La escena central pintada por van Balen narra cómo la Virgen es conducida al Templo de Jerusalén por sus padres Joaquín y Ana, para ser ofrecida a Dios en cumplimiento a la promesa que le realizaron al concederles la dicha de la concepción de María cuando ya no era posible. Y en esta escena, la Virgen es la única que nos mira directamente, la que establece una conversación amorosa con nosotros, la que nos invita a su ofrecimiento.
Ella se encuentra situada en el rellano último de la escalera (de “quince escalones”) que ha subido rápidamente y sin dudar para ofrecerse voluntariamente al Señor, donde será acogida por un sacerdote (Zacarías) que la conducirá al sanctasanctórum. Durante los siguientes once años, María, junto a otras doncellas, llevará una vida recogida al servicio a Dios. Cuentan los Apócrifos que “la Virgen gozó de diálogo permanente con los ángeles, uno de los cuales (arriba a la izquierda) la alimentó diariamente con pan de ángel”.
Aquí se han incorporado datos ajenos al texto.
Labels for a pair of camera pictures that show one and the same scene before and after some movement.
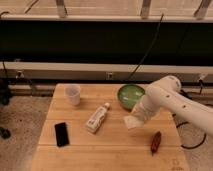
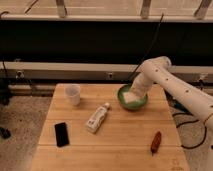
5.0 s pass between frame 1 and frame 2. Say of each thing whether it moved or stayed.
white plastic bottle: stayed
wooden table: stayed
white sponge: moved
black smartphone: stayed
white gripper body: moved
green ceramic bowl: stayed
Un medallón central enmarcado por una guirnalda estacional de frutos y hortalizas recolectados en la agricultura en una época del año determinada. Marcan no sólo una técnica y un estilo compositivo propio de este autor y su colaborador, sino que hacen hincapié, de esta manera, en el tema del transcurrir del tiempo y los ciclos vitales de la Tierra, frutas y hortalizas que representan las estaciones y que, simbólicamente, combinan el transcurso del tiempo con la abundancia de los frutos de la tierra.
Un cuadro muy decorativo, que pretende hacerse agradable, haciendo que la ventana central sobre la Virgen se haga mucho más atractiva, deseable, abrazable, un intento de hacerla así venerable por lo “perfecta y verdadera que se muestra”. Doctrina y belleza juntas.